▶ Work request
Each line holding the word "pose" must appear in the answer, copied from the entries.

▶ Supplied information
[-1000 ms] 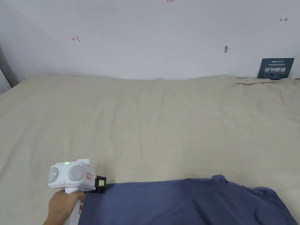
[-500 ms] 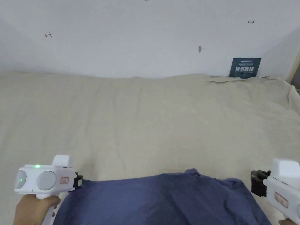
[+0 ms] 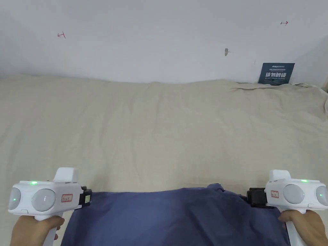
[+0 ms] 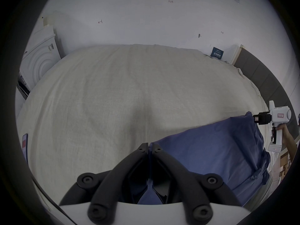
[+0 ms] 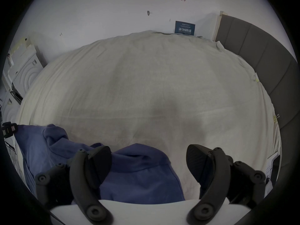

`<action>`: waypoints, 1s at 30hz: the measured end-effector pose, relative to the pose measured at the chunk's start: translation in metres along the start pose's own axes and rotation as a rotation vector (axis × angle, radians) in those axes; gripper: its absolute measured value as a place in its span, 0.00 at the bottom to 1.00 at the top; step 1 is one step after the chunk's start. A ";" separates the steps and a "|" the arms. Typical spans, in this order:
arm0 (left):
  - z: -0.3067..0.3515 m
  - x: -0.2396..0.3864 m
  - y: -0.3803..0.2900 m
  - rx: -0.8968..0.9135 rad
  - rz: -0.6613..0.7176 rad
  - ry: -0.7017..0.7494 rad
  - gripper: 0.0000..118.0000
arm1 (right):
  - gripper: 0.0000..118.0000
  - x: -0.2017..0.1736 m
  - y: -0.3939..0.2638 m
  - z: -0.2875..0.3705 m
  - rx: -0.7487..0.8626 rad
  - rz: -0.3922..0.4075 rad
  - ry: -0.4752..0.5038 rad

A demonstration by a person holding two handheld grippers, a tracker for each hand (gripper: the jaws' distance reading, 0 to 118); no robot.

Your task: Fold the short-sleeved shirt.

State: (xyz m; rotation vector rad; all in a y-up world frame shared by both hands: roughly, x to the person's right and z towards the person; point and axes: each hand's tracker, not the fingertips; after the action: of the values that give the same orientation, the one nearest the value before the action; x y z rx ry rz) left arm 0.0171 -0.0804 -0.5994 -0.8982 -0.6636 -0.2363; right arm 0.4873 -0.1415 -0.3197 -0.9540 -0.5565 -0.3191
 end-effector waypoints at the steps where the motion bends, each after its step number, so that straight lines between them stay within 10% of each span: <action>1: 0.000 0.000 0.000 -0.002 0.003 -0.002 0.00 | 0.75 0.000 -0.001 -0.004 0.000 0.001 0.003; 7: 0.002 0.000 -0.003 -0.001 0.016 -0.006 0.00 | 0.05 -0.016 -0.009 0.002 -0.003 0.049 0.031; 30: 0.110 -0.019 -0.061 0.096 0.094 0.008 0.00 | 0.05 0.016 -0.115 0.254 0.391 0.019 0.210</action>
State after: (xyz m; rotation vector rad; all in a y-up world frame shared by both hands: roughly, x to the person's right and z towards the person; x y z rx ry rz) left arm -0.0731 -0.0328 -0.5239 -0.8336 -0.6187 -0.1225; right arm 0.3664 0.0082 -0.1172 -0.5395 -0.3969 -0.2763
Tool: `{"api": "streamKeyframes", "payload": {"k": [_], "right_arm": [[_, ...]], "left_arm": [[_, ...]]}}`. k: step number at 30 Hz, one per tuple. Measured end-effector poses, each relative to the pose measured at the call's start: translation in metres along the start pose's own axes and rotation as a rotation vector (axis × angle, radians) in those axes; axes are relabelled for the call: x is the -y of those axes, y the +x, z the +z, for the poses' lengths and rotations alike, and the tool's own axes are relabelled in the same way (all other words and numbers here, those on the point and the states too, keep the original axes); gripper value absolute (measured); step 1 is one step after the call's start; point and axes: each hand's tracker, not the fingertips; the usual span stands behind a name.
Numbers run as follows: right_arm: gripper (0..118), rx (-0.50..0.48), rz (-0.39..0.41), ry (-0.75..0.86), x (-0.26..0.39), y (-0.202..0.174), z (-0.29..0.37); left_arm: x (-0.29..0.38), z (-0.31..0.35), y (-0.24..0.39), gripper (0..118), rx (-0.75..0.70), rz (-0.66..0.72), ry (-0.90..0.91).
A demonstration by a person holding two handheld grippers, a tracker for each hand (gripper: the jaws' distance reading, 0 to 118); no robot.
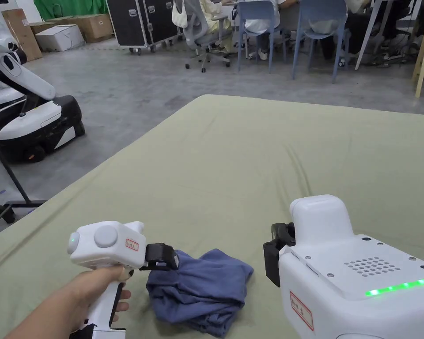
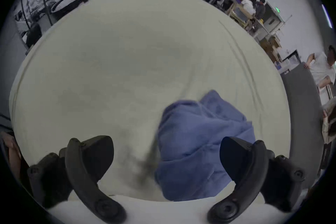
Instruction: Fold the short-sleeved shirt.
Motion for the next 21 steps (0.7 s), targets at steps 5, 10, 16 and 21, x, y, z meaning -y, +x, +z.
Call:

▶ Task answer
`<action>`: waypoints, 1s at 30hz: the measured end-effector pose, relative to the pose measured at the chunk's start: translation in metres along the start pose's own axes and rotation as a rotation vector (axis × angle, radians) in those axes; gripper: its absolute measured value as a place in its span, 0.00 at the bottom to 1.00 at the top; step 1 is one step after the chunk's start. A ";" separates the steps and a "|" the arms. Typical spans, in this order:
Tool: `{"api": "streamKeyframes", "payload": {"k": [_], "right_arm": [[_, ...]], "left_arm": [[_, ...]]}}`. k: step number at 30 Hz, one per tuple. Measured end-effector poses, each relative to the pose measured at the call's start: translation in metres along the start pose's own axes and rotation as a rotation vector (axis × angle, radians) in those axes; axes are relabelled for the call: x is the -y of those axes, y the +x, z the +z, for the poses' lengths and rotations alike, and the tool's own axes are relabelled in the same way (all other words and numbers here, those on the point and the states too, keep the original axes); gripper value absolute (measured); step 1 is one step after the call's start; point and axes: each hand's tracker, not the fingertips; the usual span stands behind a name.

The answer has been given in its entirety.